Os soldados, técnicos e oficiais israelenses chegaram rápido a Brumadinho, ainda no domingo. Trouxeram toneladas de equipamentos sofisticados e inservíveis. O número de desaparecidos em razão do crime da Vale estava em torno de 180 e em breve a estimativa seria revista para cima, passando de duas centenas.

Assim como chegou, a tropa de cerca de 130 homens e mulheres voltou celeremente para seu país, na quinta-feira. Boa parte dos equipamentos não foi desencaixotada e o número de vítimas já batia algumas dezenas acima. A relação com as equipes locais foi tensa e criou um indesejável duplo comando.

Mas é preciso agradecer a ajuda e o trabalho dos israelenses, que deixaram seu país para colaborar com o resgate de cidadãos brasileiros atingidos pela ganância da empresa, subserviência de alguns representantes de conselhos ambientais e políticos financiados por mineradoras. Foi um exemplo de solidariedade internacional que vai contra as ondas recentes de nacionalismo e mesmo da história recente do país.
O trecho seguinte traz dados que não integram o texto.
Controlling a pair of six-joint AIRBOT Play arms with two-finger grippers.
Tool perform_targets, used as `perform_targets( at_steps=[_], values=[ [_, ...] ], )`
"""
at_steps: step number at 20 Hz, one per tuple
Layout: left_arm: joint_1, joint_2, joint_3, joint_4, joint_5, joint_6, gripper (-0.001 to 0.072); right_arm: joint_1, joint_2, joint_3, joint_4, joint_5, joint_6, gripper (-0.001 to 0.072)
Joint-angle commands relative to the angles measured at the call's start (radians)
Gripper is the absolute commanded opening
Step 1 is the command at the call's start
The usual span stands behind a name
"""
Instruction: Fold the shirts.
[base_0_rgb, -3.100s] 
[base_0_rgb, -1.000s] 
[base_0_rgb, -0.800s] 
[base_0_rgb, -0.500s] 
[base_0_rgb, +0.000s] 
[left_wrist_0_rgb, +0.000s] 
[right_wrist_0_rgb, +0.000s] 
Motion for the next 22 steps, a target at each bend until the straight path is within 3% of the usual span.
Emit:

No entanto, é necessário também lembrar que a motivação da ajuda do Estado de Israel foi tanto humanitária como ideológica ou, mais propriamente, religiosa.

Desde a campanha eleitoral o presidente Bolsonaro vinha patrocinando a pauta evangélica ultraconservadora, enviando sinais de atração a Israel. Prometeu mudar a sede da embaixada brasileira para Jerusalém (seguindo o exemplo dos EUA de Trump), intensificar o comércio entre os dois países e adquirir tecnologia para enfrentar a seca no Nordeste com projetos de dessalinização da água do mar. Uma agenda que afrontava o reconhecimento histórico da diplomacia brasileira ao Estado palestino e apontava ainda a mudança de rota em relação aos países árabes.
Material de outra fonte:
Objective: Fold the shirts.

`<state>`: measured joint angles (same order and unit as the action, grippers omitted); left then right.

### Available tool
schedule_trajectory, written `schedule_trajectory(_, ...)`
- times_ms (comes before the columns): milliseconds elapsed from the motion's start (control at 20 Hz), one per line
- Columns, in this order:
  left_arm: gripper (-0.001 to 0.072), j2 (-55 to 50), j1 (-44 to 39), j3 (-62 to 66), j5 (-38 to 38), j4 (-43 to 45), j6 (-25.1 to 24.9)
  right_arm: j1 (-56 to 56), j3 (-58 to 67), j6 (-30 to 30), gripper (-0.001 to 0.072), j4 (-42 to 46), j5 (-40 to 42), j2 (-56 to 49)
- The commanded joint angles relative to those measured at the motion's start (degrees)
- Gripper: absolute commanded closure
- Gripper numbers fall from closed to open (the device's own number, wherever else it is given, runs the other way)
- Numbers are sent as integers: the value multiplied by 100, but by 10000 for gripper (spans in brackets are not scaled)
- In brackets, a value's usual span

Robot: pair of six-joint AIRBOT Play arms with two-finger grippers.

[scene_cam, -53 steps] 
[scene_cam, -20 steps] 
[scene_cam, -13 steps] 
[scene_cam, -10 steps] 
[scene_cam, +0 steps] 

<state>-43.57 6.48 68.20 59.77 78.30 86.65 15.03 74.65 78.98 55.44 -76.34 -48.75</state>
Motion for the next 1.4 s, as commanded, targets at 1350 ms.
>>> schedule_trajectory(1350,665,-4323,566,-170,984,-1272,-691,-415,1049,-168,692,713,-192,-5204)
As três medidas se mostraram polêmicas e ficaram apenas na retórica. A embaixada segue em Tel Aviv e tem gerado comportamento errático por parte de vários integrantes do governo e da família do presidente, incluindo o vice-presidente, o chanceler e o filho zero-dois, que continuam batendo cabeça sobre o tema.

O comércio com a região ficou comprometido com a interrupção de compra de carne de frango de alguns frigoríficos brasileiros por parte de países árabes, que reagiram ao realinhamento diplomático anunciado. Os prejuízos imediatos foram contabilizados em escala muito maior que o eventual incentivo do comércio com Israel. Sem ganhar nada com suas bravatas, o Brasil saiu perdendo de imediato, apenas para bancar um discurso sabujo aos interesses norte-americanos.

Em relação às ações contra a seca envolvendo tecnologia israelense, não apenas o funcionamento das usinas prometidas já era conhecido por pesquisadores brasileiros, como as novas usinas se mostraram bem menos efetivas que outros projetos desenvolvidos para o semiárido. Entre eles, a construção de cisternas, implantado com sucesso desde o primeiro governo Lula, e a transposição do São Francisco. 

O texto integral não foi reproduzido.